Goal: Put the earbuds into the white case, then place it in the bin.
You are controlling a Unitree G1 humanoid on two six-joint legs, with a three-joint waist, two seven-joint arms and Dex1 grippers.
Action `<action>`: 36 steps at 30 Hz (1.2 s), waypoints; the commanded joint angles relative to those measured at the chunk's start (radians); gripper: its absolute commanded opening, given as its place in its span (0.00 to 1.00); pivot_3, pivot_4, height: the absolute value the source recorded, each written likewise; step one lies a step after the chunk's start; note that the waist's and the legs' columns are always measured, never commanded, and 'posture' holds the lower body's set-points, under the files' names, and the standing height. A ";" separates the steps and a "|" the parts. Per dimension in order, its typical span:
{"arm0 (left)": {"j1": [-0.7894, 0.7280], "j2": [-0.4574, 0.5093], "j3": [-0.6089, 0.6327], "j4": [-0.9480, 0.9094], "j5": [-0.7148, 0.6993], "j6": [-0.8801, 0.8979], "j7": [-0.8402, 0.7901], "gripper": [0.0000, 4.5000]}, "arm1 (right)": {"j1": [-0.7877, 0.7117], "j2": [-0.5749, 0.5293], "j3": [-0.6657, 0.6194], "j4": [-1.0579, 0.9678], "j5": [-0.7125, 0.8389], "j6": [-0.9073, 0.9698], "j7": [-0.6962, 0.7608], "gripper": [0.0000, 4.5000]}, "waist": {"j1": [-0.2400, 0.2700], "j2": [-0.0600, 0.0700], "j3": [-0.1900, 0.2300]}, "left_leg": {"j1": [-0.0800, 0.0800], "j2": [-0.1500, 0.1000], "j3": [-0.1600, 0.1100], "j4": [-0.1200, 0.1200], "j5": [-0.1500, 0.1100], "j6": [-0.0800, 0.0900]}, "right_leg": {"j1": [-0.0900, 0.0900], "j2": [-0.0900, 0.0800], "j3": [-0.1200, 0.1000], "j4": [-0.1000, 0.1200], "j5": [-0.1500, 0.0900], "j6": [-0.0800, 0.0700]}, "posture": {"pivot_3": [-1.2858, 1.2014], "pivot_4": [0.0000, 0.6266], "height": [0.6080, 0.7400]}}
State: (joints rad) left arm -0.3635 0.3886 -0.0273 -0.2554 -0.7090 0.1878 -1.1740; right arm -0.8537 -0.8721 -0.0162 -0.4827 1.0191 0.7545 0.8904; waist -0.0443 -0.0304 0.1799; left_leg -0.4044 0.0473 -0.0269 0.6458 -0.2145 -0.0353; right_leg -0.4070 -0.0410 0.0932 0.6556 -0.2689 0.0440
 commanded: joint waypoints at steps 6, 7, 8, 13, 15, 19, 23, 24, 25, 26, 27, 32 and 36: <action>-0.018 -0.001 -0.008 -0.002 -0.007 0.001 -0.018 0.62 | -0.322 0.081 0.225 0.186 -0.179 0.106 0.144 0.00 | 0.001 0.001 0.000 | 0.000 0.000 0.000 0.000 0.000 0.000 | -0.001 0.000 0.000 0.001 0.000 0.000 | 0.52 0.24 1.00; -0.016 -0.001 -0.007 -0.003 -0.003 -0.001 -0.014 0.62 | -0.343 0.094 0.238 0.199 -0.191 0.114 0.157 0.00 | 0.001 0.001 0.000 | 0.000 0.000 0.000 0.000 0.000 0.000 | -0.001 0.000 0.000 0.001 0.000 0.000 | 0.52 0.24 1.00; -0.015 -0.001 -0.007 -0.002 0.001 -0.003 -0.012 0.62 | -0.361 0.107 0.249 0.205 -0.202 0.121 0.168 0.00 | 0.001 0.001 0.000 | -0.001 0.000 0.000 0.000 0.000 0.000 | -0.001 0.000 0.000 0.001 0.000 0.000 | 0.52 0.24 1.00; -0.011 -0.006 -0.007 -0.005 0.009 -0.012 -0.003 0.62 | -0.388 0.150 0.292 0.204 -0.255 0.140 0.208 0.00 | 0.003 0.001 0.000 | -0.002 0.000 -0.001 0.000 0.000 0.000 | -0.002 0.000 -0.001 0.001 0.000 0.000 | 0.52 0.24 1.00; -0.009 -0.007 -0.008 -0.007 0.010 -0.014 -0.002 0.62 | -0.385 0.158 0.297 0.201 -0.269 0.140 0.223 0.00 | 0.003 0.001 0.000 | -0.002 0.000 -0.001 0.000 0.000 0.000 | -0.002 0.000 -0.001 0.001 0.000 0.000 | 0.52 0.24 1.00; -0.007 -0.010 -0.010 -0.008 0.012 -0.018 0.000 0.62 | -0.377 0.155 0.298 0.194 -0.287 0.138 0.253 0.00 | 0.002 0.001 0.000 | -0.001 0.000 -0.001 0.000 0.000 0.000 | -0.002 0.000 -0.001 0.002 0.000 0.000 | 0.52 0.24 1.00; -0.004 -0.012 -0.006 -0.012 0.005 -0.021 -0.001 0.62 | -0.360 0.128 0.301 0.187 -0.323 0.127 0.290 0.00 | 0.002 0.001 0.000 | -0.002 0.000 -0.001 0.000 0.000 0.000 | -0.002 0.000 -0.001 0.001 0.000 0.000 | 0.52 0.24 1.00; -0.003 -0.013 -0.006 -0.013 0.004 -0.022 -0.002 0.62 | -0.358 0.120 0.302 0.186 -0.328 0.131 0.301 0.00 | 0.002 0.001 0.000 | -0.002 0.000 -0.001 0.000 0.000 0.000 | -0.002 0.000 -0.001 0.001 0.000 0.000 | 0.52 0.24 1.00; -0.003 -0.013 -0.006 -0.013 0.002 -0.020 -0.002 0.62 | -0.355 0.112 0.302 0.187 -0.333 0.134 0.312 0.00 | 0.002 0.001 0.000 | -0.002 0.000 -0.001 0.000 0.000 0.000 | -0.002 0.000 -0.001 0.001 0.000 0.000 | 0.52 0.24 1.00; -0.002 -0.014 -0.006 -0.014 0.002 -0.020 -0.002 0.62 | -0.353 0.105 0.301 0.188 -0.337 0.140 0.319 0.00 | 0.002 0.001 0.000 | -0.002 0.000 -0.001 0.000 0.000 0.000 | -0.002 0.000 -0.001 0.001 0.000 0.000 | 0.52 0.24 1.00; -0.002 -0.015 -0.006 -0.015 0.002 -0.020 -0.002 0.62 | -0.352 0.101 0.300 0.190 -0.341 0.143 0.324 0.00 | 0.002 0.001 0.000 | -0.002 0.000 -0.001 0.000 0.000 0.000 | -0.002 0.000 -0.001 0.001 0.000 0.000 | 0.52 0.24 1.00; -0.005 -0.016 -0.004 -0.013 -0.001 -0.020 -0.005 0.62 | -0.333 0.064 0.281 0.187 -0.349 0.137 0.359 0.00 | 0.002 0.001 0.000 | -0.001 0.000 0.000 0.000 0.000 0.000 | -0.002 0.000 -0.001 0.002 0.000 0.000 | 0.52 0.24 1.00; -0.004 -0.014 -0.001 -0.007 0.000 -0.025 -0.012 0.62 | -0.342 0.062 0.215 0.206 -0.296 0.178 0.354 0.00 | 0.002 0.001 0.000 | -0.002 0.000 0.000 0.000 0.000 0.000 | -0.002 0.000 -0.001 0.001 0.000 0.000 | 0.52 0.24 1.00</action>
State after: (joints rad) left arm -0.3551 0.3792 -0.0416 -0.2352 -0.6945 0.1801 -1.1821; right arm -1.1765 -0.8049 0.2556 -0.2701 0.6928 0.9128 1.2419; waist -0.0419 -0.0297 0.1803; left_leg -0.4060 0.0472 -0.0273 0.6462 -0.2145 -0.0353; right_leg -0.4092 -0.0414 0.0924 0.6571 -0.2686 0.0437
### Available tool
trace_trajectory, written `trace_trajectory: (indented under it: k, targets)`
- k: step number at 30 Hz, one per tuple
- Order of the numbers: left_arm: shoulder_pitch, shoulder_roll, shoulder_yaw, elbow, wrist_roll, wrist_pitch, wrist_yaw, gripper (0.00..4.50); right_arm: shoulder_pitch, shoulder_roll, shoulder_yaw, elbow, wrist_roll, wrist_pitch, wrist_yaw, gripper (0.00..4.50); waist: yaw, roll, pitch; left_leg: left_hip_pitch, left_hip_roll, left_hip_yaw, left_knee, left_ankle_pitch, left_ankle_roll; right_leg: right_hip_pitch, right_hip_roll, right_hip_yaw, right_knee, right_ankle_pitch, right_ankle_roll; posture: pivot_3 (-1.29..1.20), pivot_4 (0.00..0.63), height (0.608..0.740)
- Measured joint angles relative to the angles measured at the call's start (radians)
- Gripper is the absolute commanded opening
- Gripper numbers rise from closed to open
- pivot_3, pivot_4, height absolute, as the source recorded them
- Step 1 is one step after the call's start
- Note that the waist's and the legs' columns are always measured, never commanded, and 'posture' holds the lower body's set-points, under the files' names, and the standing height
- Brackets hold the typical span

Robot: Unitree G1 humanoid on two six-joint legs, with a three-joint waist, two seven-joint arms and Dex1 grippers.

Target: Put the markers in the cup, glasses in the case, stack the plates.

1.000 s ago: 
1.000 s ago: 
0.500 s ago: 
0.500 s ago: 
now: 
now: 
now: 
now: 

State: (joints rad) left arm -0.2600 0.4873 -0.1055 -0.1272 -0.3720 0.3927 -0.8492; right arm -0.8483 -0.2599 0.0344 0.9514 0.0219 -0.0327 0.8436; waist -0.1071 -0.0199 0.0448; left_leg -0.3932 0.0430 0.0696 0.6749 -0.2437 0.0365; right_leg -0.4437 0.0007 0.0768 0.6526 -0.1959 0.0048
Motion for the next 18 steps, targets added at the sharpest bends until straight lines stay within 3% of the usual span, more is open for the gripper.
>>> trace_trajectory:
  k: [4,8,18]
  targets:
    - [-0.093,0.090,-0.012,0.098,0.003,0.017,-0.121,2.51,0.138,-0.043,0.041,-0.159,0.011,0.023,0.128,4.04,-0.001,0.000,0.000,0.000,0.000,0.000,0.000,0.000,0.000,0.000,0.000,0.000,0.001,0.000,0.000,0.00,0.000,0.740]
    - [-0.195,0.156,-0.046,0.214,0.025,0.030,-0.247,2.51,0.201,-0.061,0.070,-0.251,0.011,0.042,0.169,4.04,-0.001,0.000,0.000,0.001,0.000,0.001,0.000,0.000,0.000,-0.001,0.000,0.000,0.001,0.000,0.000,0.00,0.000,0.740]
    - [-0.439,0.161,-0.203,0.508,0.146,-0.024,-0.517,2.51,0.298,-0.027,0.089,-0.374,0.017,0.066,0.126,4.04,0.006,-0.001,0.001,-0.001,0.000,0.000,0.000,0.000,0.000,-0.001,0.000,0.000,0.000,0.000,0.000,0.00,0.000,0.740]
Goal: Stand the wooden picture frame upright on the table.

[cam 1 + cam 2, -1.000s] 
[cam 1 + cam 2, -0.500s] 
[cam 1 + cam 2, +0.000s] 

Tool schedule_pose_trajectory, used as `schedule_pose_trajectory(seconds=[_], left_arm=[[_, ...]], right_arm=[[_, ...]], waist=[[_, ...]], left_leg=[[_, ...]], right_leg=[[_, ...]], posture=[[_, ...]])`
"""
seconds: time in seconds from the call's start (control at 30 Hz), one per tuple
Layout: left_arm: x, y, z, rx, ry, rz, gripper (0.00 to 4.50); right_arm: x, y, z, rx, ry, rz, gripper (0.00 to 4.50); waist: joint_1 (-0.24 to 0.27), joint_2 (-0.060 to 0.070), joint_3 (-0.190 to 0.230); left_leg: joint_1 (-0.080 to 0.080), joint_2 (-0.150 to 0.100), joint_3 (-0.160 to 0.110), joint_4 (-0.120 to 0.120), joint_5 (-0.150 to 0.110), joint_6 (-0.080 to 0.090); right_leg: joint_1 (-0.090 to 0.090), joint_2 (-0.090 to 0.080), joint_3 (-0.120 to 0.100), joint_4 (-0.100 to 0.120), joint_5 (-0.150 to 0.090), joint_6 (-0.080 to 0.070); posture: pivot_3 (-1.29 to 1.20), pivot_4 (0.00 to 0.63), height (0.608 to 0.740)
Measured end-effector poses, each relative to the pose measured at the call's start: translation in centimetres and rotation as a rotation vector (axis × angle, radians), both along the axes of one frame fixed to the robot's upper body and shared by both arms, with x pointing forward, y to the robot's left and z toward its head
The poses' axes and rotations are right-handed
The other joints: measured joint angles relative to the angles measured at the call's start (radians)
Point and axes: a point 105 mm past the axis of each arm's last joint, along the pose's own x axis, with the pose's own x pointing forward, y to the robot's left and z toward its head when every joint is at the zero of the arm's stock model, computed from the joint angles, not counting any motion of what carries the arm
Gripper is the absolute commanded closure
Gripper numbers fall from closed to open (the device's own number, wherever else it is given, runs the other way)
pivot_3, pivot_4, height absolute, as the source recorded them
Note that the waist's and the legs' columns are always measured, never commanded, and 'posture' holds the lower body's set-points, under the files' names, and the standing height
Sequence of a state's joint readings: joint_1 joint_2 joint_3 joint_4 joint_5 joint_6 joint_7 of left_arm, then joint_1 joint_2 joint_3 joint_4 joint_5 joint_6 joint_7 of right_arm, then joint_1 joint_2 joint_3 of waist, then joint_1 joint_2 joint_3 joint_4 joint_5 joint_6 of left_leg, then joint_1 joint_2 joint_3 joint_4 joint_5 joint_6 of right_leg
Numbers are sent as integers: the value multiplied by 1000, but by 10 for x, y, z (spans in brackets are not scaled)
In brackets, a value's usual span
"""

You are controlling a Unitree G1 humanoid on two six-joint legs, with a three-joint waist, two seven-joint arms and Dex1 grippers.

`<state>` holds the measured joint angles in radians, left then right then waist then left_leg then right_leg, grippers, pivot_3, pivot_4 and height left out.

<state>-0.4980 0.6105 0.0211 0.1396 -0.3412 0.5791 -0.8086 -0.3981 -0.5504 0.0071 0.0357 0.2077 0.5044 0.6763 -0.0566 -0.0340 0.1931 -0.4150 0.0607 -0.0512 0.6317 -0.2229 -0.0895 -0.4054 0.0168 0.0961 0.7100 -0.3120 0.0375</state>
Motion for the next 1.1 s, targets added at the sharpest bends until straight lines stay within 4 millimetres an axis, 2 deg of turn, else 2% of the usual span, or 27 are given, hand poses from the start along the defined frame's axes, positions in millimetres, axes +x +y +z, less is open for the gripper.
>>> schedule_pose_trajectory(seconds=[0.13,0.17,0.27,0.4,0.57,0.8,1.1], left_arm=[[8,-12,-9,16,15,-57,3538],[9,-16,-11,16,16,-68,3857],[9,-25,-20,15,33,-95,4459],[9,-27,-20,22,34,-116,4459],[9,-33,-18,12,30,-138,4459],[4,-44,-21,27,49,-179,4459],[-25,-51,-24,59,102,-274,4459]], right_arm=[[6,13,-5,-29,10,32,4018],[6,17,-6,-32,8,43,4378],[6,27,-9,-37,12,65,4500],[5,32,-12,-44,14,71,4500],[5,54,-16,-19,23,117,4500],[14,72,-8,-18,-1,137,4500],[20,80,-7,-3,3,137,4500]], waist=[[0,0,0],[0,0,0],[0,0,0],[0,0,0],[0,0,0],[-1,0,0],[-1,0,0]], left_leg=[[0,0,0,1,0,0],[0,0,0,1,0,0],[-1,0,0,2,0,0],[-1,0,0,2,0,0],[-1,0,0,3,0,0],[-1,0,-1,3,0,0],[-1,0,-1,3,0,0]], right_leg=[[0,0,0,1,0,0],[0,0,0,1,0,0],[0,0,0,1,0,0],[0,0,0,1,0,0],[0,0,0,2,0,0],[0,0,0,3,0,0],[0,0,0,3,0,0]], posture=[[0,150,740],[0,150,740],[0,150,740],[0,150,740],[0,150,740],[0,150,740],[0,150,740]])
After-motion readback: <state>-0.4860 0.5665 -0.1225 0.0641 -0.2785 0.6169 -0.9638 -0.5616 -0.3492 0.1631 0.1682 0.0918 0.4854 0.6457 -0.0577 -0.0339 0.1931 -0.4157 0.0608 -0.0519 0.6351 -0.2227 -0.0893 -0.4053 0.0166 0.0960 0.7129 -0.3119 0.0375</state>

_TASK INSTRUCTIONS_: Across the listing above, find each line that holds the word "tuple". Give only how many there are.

_TASK SOLUTION_: 2